I'm glad you were able to obtain a certificate...
But I can't help to wonder - Why there is -0001 in this new one?

Please show:
cerbot certificates
and also:
apachectl -S

prw1947 · February 6, 2021, 4:53am

This is due to running certbot twie, see below:
$ sudo certbot certificates
Saving debug log to /var/log/letsencrypt/letsencrypt.log
Attempting to parse the version 1.12.0 renewal configuration file found at /etc/letsencrypt/renewal/artisticslate.com.conf with version 0.40.0 of Certbot.

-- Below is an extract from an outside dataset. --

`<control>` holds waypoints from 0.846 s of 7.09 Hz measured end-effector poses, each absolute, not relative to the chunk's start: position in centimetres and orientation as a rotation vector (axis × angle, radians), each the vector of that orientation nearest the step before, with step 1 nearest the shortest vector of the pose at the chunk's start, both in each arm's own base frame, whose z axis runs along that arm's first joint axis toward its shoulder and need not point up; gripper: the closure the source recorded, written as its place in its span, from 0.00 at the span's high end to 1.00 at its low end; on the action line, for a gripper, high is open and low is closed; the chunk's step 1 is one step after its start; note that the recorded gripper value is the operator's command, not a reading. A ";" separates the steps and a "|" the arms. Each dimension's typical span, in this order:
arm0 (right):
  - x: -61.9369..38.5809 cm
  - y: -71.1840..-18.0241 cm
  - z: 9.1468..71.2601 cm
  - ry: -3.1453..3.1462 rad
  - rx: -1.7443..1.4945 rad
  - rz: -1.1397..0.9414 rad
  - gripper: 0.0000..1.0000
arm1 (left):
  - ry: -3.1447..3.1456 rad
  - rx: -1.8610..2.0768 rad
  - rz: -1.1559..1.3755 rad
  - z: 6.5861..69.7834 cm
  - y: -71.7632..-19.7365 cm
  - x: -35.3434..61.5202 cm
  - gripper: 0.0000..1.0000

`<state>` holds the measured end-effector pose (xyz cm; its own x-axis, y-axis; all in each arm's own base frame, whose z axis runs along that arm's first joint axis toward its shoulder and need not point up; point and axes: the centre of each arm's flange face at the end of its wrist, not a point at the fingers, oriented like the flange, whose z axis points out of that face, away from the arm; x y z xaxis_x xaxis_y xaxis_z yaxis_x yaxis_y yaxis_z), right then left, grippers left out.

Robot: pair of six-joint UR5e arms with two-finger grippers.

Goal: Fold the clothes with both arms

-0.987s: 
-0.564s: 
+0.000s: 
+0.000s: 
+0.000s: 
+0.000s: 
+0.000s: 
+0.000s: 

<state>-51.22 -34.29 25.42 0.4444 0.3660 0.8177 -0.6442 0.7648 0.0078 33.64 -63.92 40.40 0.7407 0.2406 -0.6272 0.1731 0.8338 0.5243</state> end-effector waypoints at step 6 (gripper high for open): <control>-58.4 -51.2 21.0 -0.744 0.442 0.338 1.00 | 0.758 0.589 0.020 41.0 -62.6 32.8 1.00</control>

This might not work.

Found the following certs:
Certificate Name: artisticslate.com-0001
Domains: artisticslate.com paulrw.ddns.net tprepublicanclub.ddns.net
Expiry Date: 2021-05-06 20:15:20+00:00 (VALID: 89 days)
Certificate Path: /etc/letsencrypt/live/artisticslate.com-0001/fullchain.pem
Private Key Path: /etc/letsencrypt/live/artisticslate.com-0001/privkey.pem
Certificate Name: artisticslate.com
Domains: artisticslate.com paulrw.ddns.net tprepublicanclub.ddns.net www.artisticslate.com
Expiry Date: 2021-05-06 17:57:38+00:00 (VALID: 89 days)
Certificate Path: /etc/letsencrypt/live/artisticslate.com/fullchain.pem
Private Key Path: /etc/letsencrypt/live/artisticslate.com/privkey.pem

$ sudo apachectl -S
VirtualHost configuration:
*:443 is a NameVirtualHost
default server ArtisticSlate.com (/etc/apache2/sites-enabled/ArtisticSlate.com-le-ssl.conf:2)
port 443 namevhost ArtisticSlate.com (/etc/apache2/sites-enabled/ArtisticSlate.com-le-ssl.conf:2)
alias www.ArtisticSlate.com
alias artisticslate.com
port 443 namevhost Paulrw.ddns.net (/etc/apache2/sites-enabled/Paulrw.ddns.net-le-ssl.conf:2)
alias www.Paulrw.ddns.net
alias paulrw.ddns.net
port 443 namevhost TpRepublicanClub.ddns.net (/etc/apache2/sites-enabled/TpRepublicanClub.ddns.net-le-ssl.conf:2)
alias www.TpRepublicanClub.ddns.net
alias tprepublicanclub.ddns.net
*:80 is a NameVirtualHost
default server 192.168.0.81 (/etc/apache2/sites-enabled/000-default.conf:1)
port 80 namevhost 192.168.0.81 (/etc/apache2/sites-enabled/000-default.conf:1)
port 80 namevhost ArtisticSlate.com (/etc/apache2/sites-enabled/ArtisticSlate.com.conf:1)
alias www.ArtisticSlate.com
port 80 namevhost Paulrw.ddns.net (/etc/apache2/sites-enabled/Paulrw.ddns.net.conf:1)
alias www.Paulrw.ddns.net
port 80 namevhost TpRepublicanClub.ddns.net (/etc/apache2/sites-enabled/TpRepublicanClub.ddns.net.conf:1)
alias www.TpRepublicanClub.ddns.net
ServerRoot: "/etc/apache2"
Main DocumentRoot: "/var/www/html"
Main ErrorLog: "/var/log/apache2/error.log"
Mutex watchdog-callback: using_defaults
Mutex rewrite-map: using_defaults
Mutex ssl-stapling-refresh: using_defaults
Mutex ssl-stapling: using_defaults
Mutex ssl-cache: using_defaults
Mutex default: dir="/var/run/apache2/" mechanism=default
Mutex mpm-accept: using_defaults
PidFile: "/var/run/apache2/apache2.pid"
Define: DUMP_VHOSTS
Define: DUMP_RUN_CFG
User: name="www-data" id=33
Group: name="www-data" id=33

rg305 · February 6, 2021, 6:11am

This is due to running certbot with two different (but similar) sets of names:
[you probably don't need ~~both~~ [either one]; and should remove the one you are not using]

As you can see, the names on the certs don't fully cover all the names in use:

/etc/apache2/sites-enabled/ArtisticSlate.com-le-ssl.conf:
 - namevhost ArtisticSlate.com
 - alias www.ArtisticSlate.com
 - alias artisticslate.com <<<<< duplicate name - should be removed <<<<<
/etc/apache2/sites-enabled/Paulrw.ddns.net-le-ssl.conf:
 - namevhost Paulrw.ddns.net
 - alias www.Paulrw.ddns.net <<<<< name not in cert <<<<<
 - alias paulrw.ddns.net <<<<< duplicate name - should be removed <<<<<
/etc/apache2/sites-enabled/TpRepublicanClub.ddns.net-le-ssl.conf:
 - namevhost TpRepublicanClub.ddns.net
 - alias www.TpRepublicanClub.ddns.net <<<<< name not in cert <<<<<
 - alias tprepublicanclub.ddns.net <<<<< duplicate name - should be removed <<<<<

Names are NOT case sensitive:
ArtisticSlate.com = artisticslate.com
Paulrw.ddns.net = paulrw.ddns.net
TpRepublicanClub.ddns.net = tprepublicanclub.ddns.net

system · March 8, 2021, 6:12am

This topic was automatically closed 30 days after the last reply. New replies are no longer allowed.